Amazon lanza un servidor para ejecutar tareas publicitarias con agentes de IA

El servidor MCP permite a los agentes de IA conectarse a las APIs de Amazon Ads para activar campañas o elaborar informes de resultados, entre otros.

Amazon ha anunciado la apertura en beta de su servidor para el protocolo de contexto modelo (MCP), una propuesta para que anunciantes y partners de adtech conecten agentes de IA a Amazon Ads a través de una sola integración, en lugar de desarrollar conexiones específicas para cada flujo de trabajo.

Según ha explicado Paula Despins, VP de medición publicitaria de Amazon Ads, el servidor MCP permite conectar agentes al software publicitario de Amazon “en minutos”. Se trata de un protocolo compartido que traduce prompts de lenguaje natural en peticiones de API estructuradas, actuando como capa intermedia entre los agentes de IA y los sistemas publicitarios de Amazon.

El servidor está construido sobre el Protocolo de Contexto Modelo (MCP), un estándar abierto desarrollado originalmente por Anthropic. En la arquitectura planteada por Amazon, el servidor se sitúa entre los agentes de IA y las APIs de Amazon Ads. Una vez conectados, los agentes pueden ejecutar tareas como activar campañas, ajustar presupuestos, gestionar productos o lanzar informes.

Uno de los elementos del despliegue es lo que Despins denomina “una herramienta para acciones comunes”. Amazon sostiene que muchos flujos de trabajo publicitarios reúnen múltiples pasos y sistemas, y que estas herramientas agrupan esos pasos para que un agente pueda ejecutarlos con un único prompt conversacional.

“En casi cualquier sistema publicitario se requieren múltiples acciones”, afirmó Despins. “Con estas herramientas, puedes simplificar las acciones comunes en un único prompt conversacional. Simplifica tener que hacer acciones multitarea, que es algo común en publicidad”.

La compañía plantea que esta simplificación busca reducir un problema habitual en la IA agéntica: el exceso de razonamiento. Según Despins, los agentes pueden necesitar interpretar qué hace una API, cómo funciona y qué versión utiliza, lo que puede ralentizar la ejecución o conducir a resultados no deseados. “Los agentes hoy necesitan contexto de lo que hace la API y cómo opera, lo que crea mucha carga en el razonamiento del agente”, señaló.

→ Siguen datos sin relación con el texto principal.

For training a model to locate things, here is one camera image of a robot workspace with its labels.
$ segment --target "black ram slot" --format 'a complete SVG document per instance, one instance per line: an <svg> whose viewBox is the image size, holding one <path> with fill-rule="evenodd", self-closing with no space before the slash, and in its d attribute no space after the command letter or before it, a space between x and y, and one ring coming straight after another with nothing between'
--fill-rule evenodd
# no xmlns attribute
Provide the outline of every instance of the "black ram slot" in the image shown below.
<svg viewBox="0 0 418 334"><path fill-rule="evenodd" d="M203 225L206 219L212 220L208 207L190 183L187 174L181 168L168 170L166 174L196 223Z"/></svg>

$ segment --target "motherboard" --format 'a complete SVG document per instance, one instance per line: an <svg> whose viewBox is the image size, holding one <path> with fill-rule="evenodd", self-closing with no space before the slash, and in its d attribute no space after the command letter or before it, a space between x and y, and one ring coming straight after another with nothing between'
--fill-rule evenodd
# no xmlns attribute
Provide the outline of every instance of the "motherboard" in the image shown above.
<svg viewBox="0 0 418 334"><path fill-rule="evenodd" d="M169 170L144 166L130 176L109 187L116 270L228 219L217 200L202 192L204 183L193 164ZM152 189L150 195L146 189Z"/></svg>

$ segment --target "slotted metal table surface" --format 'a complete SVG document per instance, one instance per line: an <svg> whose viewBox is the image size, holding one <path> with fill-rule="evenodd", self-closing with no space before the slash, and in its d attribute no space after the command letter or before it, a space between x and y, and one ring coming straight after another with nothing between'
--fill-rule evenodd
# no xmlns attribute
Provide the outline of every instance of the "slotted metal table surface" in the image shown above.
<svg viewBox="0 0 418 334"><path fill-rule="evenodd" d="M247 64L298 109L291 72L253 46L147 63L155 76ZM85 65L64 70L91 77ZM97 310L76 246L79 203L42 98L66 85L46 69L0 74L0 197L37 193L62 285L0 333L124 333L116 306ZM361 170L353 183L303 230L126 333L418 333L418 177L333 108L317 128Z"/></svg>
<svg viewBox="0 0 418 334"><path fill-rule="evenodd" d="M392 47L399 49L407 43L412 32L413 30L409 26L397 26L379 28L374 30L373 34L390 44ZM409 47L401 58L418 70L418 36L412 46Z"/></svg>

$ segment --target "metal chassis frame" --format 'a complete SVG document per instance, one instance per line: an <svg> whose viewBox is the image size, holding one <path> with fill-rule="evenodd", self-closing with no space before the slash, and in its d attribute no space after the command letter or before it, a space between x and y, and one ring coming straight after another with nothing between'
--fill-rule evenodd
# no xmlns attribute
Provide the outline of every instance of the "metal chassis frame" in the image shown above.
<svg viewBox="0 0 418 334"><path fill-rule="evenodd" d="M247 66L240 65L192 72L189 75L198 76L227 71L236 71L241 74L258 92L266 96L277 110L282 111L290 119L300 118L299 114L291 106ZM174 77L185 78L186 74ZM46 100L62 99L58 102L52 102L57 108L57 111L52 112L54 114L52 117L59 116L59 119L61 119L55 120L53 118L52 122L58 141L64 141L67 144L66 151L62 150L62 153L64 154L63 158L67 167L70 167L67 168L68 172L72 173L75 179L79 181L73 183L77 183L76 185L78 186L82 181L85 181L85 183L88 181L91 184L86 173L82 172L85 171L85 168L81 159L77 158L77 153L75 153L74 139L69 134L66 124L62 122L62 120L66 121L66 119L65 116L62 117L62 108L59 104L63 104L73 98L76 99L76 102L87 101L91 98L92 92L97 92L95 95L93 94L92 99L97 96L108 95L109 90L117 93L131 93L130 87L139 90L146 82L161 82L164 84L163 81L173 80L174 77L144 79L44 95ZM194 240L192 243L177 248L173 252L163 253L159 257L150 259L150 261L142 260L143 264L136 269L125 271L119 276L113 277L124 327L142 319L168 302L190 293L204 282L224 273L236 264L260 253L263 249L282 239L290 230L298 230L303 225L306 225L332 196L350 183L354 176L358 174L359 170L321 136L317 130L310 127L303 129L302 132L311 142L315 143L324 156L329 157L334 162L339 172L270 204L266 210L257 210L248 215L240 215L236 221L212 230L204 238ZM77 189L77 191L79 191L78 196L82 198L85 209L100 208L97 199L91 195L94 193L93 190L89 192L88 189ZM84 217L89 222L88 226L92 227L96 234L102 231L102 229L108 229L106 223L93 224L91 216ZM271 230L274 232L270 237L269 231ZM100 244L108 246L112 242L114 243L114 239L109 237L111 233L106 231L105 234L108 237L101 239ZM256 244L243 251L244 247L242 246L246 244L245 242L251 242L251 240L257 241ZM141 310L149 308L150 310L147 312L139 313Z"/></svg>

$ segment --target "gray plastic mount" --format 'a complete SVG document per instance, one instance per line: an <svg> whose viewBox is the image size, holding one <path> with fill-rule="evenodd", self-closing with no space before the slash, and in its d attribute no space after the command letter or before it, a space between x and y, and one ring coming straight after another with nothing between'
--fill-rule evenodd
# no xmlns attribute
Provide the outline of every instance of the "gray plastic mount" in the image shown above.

Despins puso como ejemplo una prueba interna temprana. En un prototipo, Amazon pidió a un agente que generara un informe de path-to-conversion con todos los puntos de contacto publicitarios previos a una compra. En lugar de conectarse a una API existente, el agente escribió su propio código y lo ejecutó en Amazon Marketing Cloud, procesando más de tres años de datos.

Amazon sostiene que las herramientas MCP están diseñadas para prevenir este tipo de desvíos, aportando instrucciones específicas para flujos de trabajo comunes.